> [PROBLEM DESCRIPTION]: Read the material below. Count the lines containing "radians" and give that count alone.

> [PROVIDED MATERIAL]:
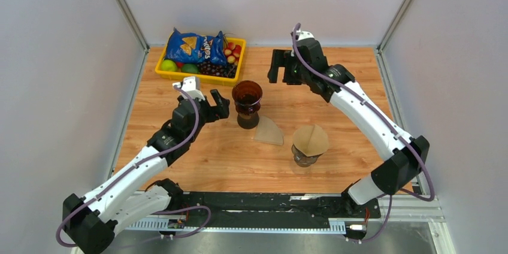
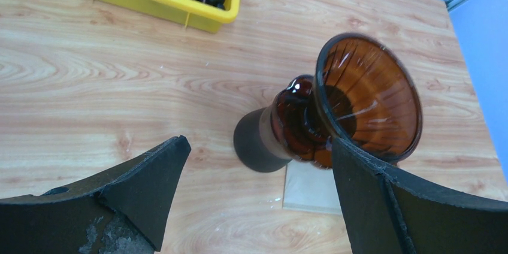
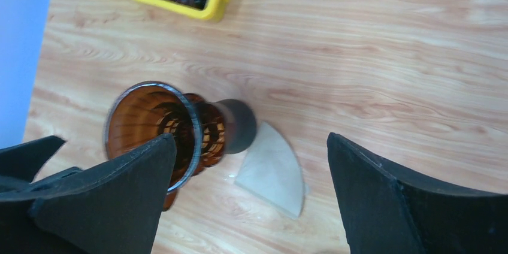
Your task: Place the coffee filter in the dripper
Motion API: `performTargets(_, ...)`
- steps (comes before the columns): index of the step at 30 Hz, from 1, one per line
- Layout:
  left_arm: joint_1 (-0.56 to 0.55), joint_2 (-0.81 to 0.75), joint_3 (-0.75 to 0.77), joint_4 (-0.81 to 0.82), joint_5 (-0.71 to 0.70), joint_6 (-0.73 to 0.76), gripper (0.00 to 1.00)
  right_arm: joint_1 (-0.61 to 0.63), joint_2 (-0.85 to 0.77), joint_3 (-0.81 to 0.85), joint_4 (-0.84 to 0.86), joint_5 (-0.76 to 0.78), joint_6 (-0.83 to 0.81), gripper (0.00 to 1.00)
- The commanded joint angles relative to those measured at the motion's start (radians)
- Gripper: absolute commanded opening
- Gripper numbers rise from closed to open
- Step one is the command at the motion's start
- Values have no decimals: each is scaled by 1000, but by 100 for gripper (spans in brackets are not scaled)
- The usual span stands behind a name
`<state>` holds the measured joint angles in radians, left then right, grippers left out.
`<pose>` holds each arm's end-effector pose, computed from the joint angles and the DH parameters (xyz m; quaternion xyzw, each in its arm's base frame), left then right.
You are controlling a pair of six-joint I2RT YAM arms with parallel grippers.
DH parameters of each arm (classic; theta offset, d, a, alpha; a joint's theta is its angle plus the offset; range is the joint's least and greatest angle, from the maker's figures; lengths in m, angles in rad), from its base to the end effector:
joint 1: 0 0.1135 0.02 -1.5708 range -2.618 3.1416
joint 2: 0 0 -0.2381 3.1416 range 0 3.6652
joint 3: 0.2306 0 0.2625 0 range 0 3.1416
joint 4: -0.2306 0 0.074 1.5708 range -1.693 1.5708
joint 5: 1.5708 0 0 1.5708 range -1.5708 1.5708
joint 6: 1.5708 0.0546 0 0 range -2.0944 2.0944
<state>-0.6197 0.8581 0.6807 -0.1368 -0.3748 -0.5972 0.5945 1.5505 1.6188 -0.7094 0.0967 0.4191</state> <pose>0.2112 -0.1261 0.2690 -0.1005 0.7960 -0.2064 0.5600 0.3086 0.2022 0.3521 -0.0566 0.8913 0.1796 0.4125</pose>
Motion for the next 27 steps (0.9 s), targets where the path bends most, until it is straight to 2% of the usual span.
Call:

> [PROBLEM SOLUTION]: 2